MARTIN: Before we let you go, according to the Associated Chambers of Commerce and Industry of India, overall, foreign tourism has dropped almost 25 percent in the last three months. The number of women tourists visiting the country has gone down by 35 percent. Is the understanding that this is, in part, related to that terrible incident in December, that this is, in part, alienating foreign tourists that's contributing to this? And, if so, how is that information being received in India? Do people feel that this is affecting kind of the overall, you know, economy, because of this impact on tourism?

GIRIDHARADAS: I mean, it would certainly affect the economy to have a drop in tourism, but I think, at some level, the tendency in India right now is to look at too many things through the lens of what things do to the economy. And I think the more important question is: What kind of society does India want to be? There's been a lot of talk of growth and India shining and India rising in bricks and, you know, buying all those iPods stocked with Indian music for people at Davos a few years ago, and that's kind of been the narrative.

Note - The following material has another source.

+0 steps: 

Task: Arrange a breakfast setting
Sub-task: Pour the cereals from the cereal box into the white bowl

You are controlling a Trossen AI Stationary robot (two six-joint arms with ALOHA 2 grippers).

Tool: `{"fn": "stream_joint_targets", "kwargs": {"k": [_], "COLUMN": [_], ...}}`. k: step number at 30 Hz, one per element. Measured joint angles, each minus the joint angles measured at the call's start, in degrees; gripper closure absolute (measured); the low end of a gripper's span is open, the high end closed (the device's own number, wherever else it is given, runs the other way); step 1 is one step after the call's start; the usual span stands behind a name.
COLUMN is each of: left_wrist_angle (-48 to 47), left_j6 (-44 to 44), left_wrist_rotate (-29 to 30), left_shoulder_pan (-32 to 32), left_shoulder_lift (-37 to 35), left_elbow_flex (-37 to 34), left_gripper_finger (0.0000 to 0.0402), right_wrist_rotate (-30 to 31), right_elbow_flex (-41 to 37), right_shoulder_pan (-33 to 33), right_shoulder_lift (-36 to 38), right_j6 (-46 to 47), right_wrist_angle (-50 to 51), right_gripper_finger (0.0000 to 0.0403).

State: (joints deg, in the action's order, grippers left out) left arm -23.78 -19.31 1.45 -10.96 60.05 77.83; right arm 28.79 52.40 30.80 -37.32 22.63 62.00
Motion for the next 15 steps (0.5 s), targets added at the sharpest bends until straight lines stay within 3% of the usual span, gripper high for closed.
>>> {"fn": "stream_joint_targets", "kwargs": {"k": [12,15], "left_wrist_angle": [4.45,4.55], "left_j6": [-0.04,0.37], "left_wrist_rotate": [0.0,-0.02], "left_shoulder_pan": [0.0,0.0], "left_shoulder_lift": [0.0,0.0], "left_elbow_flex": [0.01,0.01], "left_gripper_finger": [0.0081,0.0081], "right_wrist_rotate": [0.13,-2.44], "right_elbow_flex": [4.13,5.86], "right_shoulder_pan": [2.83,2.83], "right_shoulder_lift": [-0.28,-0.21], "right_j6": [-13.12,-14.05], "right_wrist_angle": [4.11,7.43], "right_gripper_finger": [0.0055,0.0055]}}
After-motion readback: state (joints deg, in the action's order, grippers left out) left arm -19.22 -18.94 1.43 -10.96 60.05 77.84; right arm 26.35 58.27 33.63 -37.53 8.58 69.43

At some level, I think what some of these cases highlight is a good, decent society is more than 8 percent GDP growth. India has to really - and I think it's starting to happen with some of the protests and anger and soul-searching, as you called it, around this case, that there's a real choice about what kind of society India wants to be, whatever level of income it manages to eke out.

MARTIN: Anand Giridharadas is a columnist for The New York Times and the International Herald Tribune. He was kind enough to join us from New York.

Anand, thank you for speaking with us. Once again, I'm sorry that we're speaking about such a difficult case, but thank you for joining us.